Violence: You're sitting at your desk in full-blown disbelief as to what you are witnessing and your story is running wild. As your colleague leaves the boss's office he walks by and says "see you tomorrow partner."
But this time you let him have it with both barrels. "How could you?" you ask. "I told you in confidence that I was nervous and intimidated by the boss, and the first chance you had you went into his office and sold me out." "Don't try to deny it, I saw you and even overheard you mention my name." (Can anybody relate to this statement?)
This hurts the relationship.
In both cases "the story" you told yourself led you to act with either silence or violence. But your story wasn't based on fact.
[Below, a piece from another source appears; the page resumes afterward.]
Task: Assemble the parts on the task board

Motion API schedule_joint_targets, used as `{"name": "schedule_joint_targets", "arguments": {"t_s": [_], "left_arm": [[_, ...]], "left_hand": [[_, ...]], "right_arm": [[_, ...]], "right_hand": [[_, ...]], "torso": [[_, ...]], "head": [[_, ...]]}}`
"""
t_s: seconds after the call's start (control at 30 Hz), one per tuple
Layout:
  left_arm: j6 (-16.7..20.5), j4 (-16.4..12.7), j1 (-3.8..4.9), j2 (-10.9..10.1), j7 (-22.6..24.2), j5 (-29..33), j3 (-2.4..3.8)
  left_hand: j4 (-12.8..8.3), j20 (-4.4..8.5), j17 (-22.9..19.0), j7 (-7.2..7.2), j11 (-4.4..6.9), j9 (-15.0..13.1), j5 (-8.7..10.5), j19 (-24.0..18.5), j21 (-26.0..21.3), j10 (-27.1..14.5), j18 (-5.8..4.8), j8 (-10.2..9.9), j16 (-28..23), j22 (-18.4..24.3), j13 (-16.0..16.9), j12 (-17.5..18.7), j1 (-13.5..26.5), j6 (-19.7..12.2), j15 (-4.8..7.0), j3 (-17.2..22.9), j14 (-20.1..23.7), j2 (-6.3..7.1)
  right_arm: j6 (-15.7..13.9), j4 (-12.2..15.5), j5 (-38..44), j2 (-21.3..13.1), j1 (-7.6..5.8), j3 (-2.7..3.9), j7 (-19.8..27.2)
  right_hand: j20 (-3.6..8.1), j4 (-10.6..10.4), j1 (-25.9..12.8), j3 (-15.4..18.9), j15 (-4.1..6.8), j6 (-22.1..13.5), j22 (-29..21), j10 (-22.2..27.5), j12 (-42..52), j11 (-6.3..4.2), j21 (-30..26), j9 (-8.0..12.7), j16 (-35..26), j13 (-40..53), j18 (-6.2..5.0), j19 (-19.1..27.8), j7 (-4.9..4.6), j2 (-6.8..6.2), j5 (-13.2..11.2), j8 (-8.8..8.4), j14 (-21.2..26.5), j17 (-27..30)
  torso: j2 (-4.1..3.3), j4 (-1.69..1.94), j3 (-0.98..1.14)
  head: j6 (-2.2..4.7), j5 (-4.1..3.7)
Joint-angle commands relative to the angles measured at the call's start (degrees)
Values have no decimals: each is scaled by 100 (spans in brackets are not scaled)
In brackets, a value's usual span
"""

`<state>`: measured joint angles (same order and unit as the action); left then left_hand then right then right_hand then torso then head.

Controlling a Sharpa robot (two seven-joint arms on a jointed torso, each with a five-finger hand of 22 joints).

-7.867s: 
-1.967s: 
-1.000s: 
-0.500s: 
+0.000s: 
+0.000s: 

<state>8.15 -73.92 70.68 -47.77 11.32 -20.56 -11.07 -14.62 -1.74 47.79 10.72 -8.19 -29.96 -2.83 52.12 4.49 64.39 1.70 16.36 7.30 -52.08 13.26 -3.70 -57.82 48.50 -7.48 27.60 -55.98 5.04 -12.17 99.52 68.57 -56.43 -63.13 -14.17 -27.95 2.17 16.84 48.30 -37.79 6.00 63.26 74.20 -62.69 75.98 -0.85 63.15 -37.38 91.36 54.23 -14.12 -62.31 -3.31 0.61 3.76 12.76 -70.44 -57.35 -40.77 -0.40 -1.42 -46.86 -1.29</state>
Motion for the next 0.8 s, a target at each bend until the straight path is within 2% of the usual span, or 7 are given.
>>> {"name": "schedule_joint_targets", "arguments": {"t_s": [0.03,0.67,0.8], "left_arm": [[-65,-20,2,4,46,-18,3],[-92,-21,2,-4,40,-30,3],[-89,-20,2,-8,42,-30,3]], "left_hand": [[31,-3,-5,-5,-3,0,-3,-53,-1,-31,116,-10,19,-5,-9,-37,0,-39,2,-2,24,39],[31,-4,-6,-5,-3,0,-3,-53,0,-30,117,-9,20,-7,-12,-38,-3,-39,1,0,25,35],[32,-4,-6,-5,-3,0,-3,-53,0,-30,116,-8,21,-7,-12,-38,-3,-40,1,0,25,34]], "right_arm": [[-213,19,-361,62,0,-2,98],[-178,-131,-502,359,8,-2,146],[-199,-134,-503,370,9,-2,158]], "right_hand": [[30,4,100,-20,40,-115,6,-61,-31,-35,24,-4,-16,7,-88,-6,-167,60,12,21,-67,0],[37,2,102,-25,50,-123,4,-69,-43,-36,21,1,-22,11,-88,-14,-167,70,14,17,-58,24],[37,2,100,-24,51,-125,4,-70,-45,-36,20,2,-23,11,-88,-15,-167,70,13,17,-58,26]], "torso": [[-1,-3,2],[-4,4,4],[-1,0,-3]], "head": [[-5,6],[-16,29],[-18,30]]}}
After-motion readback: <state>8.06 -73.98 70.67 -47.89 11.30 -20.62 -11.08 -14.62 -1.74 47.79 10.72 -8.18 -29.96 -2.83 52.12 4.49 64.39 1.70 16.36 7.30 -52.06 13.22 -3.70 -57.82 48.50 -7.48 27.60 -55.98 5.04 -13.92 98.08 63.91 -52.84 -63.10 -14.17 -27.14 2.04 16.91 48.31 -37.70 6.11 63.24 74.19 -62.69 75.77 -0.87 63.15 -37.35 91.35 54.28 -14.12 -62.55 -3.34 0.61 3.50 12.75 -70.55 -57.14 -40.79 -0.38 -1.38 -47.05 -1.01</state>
It was fabricated by what you thought you saw or heard leading your mind to fill in the rest.
The actual true story here was that when your teammate was talking to the boss he was actually telling him how excited he was to be working with you and was getting final confirmation they had the meeting room booked and that everything was a go for tomorrow.
How might knowing the real facts have changed your "story," and how you felt and then acted?
How might having had the real facts have helped you avoid conflict in this case and saved you from saying something that might have broken trust and damaged the relationship?
Find out in my next newsletter, as we'll talk more about how to uncover the real story even when your mind is racing.
Or if you can't wait attend my next "Communicate for Success" workshop being held Saturday, July 4th in Edmonton. See the details below for location, times and how to register.
Stories are great. I tell them all the time, but when communicating make sure "your story" is based on facts and avoid unwanted consequences.
Life is too short to assume. Get clarity and play strong!